Dalam menggunakan penafsiran haruslah diikuti urutan sebagai berikut:
1. Penafsiran secara otentik, mencari pada pasal undang-undang
2. Penafsiran menurut penjelasan undang-undang (Memorie van Toelichting/MvT).
3. Penafsiran sesuai dengan jurisprudensi, terutama putusan-putusan kasasi Mahkamah
Agung (MA), Fatwa MA, putusan-putusan banding atau putusan pengadilan tingkat
pertama yang sudah mempunyai kekuatan tetap dan sudah lazim diikuti oleh peradilan
lainnya.
4. Penafsiran menurut IPHP
Didalam penafsiran dilarang menggunakan analogi (pasal 1 KUHP), tetapi
menggunakan penafsiran ekstensif diperbolehkan. Menurut Moeljatno beda antara
penafsiran ekstensif dan analogi adalah: walaupun dapat dikatakan bahwa penafsiran
ekstensif dan analogi itu pada hakekatnya adalah sama, namun dipandang dari sudut
psychologis bagi orang yang menggunakannya, ada perbedaan yang besar antara
keduanya, pada penafsiran esktensif MASIH BERPEGANGAN PADA BUNYI
ATURAN, sedangkan analogi SUDAH TIDAK BERPEGANGAN PADA BUNYI
ATURAN YANG ADA LAGI sehingga bertentangan dengan asas legalitas.
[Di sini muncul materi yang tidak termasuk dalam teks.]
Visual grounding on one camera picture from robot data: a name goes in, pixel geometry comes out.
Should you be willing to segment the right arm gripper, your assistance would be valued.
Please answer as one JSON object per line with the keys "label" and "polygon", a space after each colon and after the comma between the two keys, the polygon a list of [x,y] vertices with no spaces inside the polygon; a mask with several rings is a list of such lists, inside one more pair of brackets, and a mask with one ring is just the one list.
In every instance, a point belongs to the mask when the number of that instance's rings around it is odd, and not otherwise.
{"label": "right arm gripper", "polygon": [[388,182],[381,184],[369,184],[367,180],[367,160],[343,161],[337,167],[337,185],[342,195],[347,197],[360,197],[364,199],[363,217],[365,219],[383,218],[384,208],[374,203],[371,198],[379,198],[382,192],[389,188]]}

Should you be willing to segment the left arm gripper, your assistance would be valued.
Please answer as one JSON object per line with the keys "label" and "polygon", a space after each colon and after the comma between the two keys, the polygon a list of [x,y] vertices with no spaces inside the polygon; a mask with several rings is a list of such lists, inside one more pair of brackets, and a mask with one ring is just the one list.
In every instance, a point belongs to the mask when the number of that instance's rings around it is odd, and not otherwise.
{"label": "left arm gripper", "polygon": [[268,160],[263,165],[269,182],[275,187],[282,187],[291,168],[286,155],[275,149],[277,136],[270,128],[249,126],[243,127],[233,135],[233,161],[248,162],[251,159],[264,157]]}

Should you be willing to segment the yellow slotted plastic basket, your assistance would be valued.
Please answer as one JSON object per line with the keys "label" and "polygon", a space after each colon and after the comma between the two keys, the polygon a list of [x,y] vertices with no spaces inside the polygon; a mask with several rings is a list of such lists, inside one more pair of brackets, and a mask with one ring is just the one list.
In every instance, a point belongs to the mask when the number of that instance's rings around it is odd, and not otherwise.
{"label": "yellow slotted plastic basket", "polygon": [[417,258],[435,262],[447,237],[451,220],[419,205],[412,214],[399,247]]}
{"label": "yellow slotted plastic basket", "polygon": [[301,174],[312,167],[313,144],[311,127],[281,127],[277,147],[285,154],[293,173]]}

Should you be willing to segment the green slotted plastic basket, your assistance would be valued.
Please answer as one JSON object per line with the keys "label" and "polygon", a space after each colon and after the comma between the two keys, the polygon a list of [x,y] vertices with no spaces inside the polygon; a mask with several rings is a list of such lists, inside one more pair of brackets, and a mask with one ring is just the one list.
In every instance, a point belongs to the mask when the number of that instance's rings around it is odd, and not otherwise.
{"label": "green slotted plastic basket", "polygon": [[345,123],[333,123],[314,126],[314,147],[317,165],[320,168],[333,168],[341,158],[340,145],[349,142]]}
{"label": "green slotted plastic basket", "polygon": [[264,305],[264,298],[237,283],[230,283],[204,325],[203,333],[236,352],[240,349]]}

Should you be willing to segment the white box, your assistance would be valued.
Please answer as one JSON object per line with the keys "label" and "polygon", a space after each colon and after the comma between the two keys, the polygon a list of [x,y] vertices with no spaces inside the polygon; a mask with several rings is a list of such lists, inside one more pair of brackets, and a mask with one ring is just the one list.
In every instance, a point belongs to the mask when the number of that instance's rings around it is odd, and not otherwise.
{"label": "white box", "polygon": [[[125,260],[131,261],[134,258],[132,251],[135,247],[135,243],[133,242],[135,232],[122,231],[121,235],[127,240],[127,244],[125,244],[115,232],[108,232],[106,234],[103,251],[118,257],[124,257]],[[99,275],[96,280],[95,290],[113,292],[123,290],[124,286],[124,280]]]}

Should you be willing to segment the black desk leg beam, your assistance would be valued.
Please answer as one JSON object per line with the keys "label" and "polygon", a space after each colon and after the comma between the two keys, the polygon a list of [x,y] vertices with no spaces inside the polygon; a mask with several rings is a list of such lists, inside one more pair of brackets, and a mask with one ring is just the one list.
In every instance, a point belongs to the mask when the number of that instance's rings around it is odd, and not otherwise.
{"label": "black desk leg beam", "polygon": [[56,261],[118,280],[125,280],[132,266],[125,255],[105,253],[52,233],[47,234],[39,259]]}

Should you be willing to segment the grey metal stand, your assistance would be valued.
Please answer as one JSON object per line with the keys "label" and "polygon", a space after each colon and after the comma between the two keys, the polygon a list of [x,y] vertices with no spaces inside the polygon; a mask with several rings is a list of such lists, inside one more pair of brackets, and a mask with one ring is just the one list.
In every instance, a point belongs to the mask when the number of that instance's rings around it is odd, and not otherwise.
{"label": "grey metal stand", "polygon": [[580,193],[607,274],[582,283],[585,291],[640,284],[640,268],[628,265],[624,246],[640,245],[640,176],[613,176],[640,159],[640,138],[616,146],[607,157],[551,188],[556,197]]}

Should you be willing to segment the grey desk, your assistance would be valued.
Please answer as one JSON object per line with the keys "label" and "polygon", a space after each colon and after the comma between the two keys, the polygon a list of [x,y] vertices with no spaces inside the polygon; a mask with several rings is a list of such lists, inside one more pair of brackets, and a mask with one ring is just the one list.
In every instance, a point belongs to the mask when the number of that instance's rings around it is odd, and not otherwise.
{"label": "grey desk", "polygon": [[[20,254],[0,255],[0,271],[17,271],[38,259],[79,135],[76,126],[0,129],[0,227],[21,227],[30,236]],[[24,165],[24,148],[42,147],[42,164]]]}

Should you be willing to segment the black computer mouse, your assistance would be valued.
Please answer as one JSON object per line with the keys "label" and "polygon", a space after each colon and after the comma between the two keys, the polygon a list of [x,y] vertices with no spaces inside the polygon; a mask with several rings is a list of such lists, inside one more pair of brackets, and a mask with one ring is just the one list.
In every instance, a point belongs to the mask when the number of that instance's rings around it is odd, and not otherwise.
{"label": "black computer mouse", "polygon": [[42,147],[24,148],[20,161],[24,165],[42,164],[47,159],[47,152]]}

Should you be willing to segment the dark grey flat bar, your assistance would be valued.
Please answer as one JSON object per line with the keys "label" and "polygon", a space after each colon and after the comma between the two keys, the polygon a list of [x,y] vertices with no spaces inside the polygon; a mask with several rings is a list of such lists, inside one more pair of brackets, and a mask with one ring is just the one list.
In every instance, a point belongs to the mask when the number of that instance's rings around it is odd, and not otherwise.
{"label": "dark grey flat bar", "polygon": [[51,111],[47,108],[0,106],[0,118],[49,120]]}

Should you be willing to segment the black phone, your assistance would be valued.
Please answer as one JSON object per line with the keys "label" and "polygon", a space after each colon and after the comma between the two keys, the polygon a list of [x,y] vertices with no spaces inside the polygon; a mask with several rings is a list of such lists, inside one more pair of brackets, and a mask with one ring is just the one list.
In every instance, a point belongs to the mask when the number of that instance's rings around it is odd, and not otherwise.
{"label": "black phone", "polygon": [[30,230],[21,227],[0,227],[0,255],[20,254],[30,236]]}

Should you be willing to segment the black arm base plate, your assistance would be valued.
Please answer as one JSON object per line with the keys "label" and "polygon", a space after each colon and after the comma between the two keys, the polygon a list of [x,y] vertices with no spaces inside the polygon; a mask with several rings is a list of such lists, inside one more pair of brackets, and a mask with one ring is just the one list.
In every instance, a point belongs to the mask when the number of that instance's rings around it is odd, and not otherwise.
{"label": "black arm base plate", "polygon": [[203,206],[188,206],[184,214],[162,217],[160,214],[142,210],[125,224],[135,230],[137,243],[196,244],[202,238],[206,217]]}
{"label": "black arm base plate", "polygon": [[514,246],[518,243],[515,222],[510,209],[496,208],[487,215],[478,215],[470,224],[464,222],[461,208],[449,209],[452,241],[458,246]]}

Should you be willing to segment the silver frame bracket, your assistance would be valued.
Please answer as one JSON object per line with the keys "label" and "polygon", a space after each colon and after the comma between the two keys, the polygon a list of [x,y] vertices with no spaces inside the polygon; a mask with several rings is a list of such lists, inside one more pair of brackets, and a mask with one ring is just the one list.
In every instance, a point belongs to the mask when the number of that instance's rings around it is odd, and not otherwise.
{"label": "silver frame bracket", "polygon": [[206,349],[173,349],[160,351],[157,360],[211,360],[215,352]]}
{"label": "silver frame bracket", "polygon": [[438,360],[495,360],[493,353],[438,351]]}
Moeljatno setuju dengan Hoge Raad yang mengartikan istilah “keadaan tak berdaya”
dengan arti tak berdaya secara jasmaniah juga mencakup arti tak berdaya rohaniah
(dengan jalan penafsiran),kemudian istilah bajak laut juga berlaku untuk kejahatan
sama yang terjadi di udara, pencurian aliran listrik sebagai pencurian (listrik
ditafsirkan secara ekstensif dengan barang).